> _Exercise details_: Each line below that includes the word "held" is to be reported.

(Collected data)
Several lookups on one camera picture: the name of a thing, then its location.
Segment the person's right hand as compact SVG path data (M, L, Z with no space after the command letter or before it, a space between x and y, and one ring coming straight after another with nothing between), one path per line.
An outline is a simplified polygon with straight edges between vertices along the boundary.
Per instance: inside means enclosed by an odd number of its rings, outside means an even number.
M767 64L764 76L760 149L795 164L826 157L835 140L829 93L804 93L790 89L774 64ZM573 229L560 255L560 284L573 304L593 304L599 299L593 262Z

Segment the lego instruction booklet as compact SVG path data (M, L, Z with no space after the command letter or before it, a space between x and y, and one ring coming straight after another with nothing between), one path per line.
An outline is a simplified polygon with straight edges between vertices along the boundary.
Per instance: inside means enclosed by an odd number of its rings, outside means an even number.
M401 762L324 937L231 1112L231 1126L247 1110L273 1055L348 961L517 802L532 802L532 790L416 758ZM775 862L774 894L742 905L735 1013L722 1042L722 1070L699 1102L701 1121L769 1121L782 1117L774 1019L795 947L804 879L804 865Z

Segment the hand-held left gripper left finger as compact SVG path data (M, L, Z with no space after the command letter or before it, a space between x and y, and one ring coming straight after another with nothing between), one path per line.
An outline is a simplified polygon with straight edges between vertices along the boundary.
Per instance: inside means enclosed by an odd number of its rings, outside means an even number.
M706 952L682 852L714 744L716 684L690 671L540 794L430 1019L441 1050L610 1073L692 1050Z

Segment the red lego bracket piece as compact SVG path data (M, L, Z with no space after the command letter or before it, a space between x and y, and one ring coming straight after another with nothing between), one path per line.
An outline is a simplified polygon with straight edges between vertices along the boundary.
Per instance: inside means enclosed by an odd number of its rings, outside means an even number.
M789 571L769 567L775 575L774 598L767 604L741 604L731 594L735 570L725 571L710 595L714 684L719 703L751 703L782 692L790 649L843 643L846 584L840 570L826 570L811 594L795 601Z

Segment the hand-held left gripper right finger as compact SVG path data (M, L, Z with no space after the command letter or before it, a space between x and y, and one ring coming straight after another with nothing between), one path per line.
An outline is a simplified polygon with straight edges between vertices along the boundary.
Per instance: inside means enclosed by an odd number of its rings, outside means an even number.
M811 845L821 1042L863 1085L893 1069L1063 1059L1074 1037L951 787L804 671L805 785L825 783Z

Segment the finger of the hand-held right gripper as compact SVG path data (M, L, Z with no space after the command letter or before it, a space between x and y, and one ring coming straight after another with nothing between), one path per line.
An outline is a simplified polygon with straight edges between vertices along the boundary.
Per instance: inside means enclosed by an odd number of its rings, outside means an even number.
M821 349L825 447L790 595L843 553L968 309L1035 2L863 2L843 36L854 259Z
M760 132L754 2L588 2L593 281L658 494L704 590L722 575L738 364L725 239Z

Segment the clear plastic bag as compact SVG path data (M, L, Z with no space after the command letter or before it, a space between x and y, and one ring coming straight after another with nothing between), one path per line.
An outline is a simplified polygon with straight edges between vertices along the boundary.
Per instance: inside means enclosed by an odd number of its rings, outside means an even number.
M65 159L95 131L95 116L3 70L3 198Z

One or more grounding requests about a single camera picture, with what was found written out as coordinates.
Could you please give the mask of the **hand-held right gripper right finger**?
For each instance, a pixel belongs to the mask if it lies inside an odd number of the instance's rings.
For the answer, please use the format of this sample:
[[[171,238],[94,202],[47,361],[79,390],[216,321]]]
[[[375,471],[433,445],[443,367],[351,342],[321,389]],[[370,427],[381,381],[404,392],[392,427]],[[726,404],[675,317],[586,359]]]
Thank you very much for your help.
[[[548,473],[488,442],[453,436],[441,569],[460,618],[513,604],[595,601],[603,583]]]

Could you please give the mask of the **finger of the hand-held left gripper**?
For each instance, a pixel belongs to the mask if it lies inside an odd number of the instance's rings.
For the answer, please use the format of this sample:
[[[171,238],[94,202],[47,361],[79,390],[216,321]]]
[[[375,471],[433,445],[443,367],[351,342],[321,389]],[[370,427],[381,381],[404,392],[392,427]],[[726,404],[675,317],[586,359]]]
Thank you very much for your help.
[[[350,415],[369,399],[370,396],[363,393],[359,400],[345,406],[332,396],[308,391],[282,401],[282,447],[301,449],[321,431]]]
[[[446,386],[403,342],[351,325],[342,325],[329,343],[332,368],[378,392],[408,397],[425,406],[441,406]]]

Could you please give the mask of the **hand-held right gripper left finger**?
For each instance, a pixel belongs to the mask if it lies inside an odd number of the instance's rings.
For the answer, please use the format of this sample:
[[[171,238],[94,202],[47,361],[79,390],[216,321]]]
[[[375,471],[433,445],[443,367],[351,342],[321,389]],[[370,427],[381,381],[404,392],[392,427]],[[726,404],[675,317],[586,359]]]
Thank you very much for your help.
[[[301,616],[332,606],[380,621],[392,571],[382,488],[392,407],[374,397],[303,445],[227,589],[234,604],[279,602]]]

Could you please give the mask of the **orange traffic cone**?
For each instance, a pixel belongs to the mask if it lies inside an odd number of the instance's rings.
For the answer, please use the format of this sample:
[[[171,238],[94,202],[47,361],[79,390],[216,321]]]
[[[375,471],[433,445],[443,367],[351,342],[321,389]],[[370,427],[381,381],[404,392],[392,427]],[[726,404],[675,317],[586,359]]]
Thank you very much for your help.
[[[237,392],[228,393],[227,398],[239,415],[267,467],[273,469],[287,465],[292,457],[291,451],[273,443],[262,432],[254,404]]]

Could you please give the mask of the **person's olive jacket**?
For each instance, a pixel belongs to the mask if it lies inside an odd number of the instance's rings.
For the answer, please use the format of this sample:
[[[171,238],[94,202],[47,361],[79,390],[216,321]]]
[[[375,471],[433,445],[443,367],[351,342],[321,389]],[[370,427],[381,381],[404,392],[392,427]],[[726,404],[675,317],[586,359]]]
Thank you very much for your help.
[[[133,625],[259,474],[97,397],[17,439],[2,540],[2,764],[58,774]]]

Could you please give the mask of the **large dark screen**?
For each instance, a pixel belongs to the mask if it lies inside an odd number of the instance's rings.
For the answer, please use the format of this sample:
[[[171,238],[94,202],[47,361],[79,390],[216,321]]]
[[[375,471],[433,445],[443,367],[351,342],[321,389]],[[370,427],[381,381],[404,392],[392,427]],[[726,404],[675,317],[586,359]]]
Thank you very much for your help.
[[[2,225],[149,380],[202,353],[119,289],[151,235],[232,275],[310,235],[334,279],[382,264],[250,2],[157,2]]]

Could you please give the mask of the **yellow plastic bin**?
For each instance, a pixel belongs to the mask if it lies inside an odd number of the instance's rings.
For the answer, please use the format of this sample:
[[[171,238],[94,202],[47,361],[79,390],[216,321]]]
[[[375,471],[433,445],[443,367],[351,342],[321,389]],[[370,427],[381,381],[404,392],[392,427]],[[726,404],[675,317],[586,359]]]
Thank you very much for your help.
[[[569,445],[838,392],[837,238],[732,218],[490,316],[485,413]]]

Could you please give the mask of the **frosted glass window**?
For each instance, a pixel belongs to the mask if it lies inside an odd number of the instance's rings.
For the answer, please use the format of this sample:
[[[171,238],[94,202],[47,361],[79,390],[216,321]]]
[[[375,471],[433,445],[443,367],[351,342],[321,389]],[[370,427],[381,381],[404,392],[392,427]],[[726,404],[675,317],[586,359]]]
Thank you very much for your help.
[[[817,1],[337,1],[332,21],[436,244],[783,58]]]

> _Your response_:
Segment the hand-held left gripper left finger as compact SVG path data (M, L, Z with no space after the command letter or before it, a space between x and y, and one ring coming straight after another with nothing between), one path per line.
Segment the hand-held left gripper right finger as compact SVG path data (M, L, Z with no space after the command letter or before it, a space between x and y, and one ring coming straight after another with nothing between), one path per line.
Segment the finger of the hand-held right gripper as compact SVG path data (M, L, Z with no space after the command letter or before it, a space between x and y, and one ring coming straight after another with nothing between), one path per line.
Could you please give the mask of the **hand-held right gripper right finger**?
Could you please give the mask of the **finger of the hand-held left gripper**?
Could you please give the mask of the **hand-held right gripper left finger**?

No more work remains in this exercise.